## Overview

Teaching:15 min

Exercises:0 minQuestions

What is machine learning? How can it be applied to the GIS landscape? What are some use cases?

Objectives

Get a basic understanding of machine learning and GIS applications.

Machine learning is a general term used to apply to many techniques which utilize statistical iteration and feedback so that correlations or logic is learned rather than dictated.

Learning itself is the act of gradually improving performance on a task without being explicitly programmed. This process mimics human neurological functions.

- Teaching a child about danger, the alphabet, or to speak (overt repetition and supervision)
- How you catch a baseball or get out of the way of a moving car. (retina -> brain -> reflex)

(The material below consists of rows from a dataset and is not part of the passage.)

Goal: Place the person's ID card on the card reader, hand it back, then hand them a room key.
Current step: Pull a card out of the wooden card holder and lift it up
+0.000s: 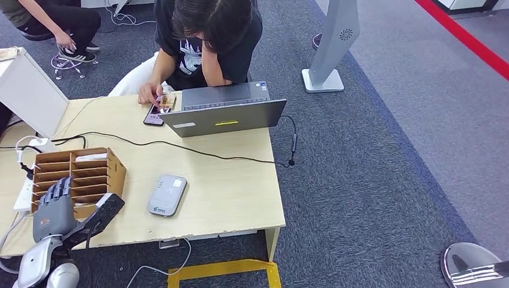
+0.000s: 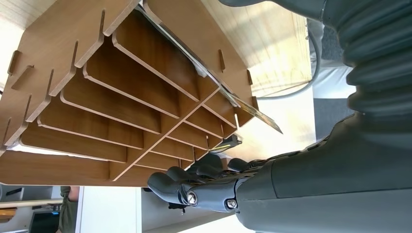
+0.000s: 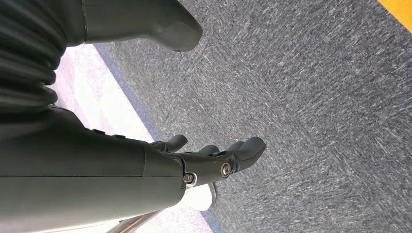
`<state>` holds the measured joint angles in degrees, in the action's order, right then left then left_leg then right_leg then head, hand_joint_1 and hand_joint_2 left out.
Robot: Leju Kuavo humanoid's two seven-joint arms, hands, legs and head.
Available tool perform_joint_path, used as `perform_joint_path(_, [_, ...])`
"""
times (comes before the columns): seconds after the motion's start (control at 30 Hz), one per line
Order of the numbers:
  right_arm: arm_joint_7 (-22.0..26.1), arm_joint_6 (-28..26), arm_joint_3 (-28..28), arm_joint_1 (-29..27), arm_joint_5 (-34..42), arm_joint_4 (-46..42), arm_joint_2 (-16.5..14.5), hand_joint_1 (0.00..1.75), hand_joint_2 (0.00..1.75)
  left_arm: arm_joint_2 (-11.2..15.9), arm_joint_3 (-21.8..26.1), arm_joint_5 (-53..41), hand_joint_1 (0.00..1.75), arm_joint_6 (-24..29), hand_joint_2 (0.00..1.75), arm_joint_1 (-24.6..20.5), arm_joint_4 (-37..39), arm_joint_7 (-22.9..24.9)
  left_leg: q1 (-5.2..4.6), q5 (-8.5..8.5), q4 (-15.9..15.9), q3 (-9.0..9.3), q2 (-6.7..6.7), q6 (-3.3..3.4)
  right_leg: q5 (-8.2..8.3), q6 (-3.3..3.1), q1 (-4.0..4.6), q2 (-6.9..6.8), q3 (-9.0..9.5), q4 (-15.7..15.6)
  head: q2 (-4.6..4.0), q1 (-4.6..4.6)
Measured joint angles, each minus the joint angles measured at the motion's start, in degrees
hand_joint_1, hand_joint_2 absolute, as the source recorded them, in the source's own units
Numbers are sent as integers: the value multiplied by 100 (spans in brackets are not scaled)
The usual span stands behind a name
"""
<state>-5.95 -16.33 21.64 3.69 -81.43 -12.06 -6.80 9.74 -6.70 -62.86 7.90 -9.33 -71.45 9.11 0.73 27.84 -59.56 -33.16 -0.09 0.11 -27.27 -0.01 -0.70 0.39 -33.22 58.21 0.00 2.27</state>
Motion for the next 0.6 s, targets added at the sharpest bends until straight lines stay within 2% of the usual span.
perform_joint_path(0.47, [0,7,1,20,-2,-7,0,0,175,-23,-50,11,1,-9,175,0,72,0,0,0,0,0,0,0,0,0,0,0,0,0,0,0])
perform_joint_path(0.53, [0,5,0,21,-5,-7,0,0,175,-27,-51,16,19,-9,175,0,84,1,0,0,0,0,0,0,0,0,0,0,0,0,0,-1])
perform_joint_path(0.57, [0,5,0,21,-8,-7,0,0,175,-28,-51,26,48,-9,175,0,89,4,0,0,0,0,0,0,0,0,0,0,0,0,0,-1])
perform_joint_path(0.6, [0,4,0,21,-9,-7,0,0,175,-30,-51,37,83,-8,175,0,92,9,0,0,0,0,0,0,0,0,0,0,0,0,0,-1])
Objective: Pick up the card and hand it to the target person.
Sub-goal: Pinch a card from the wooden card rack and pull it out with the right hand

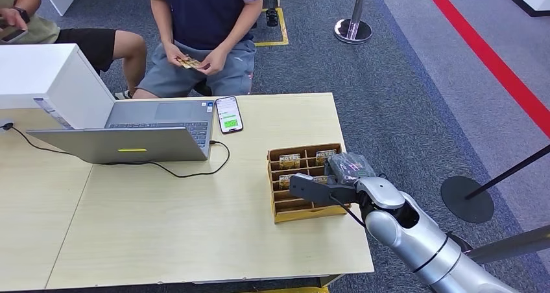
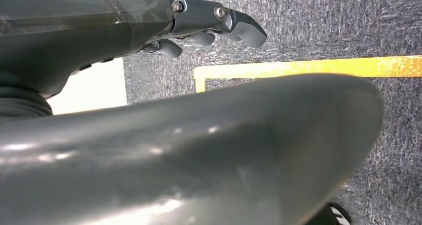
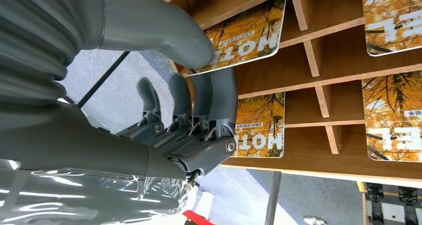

- We have a set of data (x) and a set of target values (y)
- We want to iteratively determine, or learn, the function that relates x to y
- We want to automatically iterate to learn this function by using statistics (minimize a cost or loss function)

This will vary, but in simple terms the model learns a function f such that f(X) maps to y, where X are the features (or independent variables) and y is the target (dependent variable).

The most basic example is simple linear regression.

*y(x) = m x + b*

*m = slope*

*b = intercept (bias)*

By tweaking m and b, we can create a line that will best describe the relationship between x and y. How do we know we’re close? We use a cost (loss) function. A high cost value means it’s expensive — our approximation is far from describing the real relationship. On the other hand, a low cost value means it’s cheap — our approximation is close to describing the relationship.

* Basic Idea *

- we need m,b
- calculate a new y through iteration of possible m,b values
- assess how close you are (use a cost function)
- the process of iteration on m,b is done through gradient descent (subtract partial derivatives w.r.t. m, b to get the cost function error to a minimum)
- gradient gives us direction to minimize cost function
- learning rate tells us how big a step to take in that direction

For ML applications, there are many cost functions. For linear regression, we can use MSE.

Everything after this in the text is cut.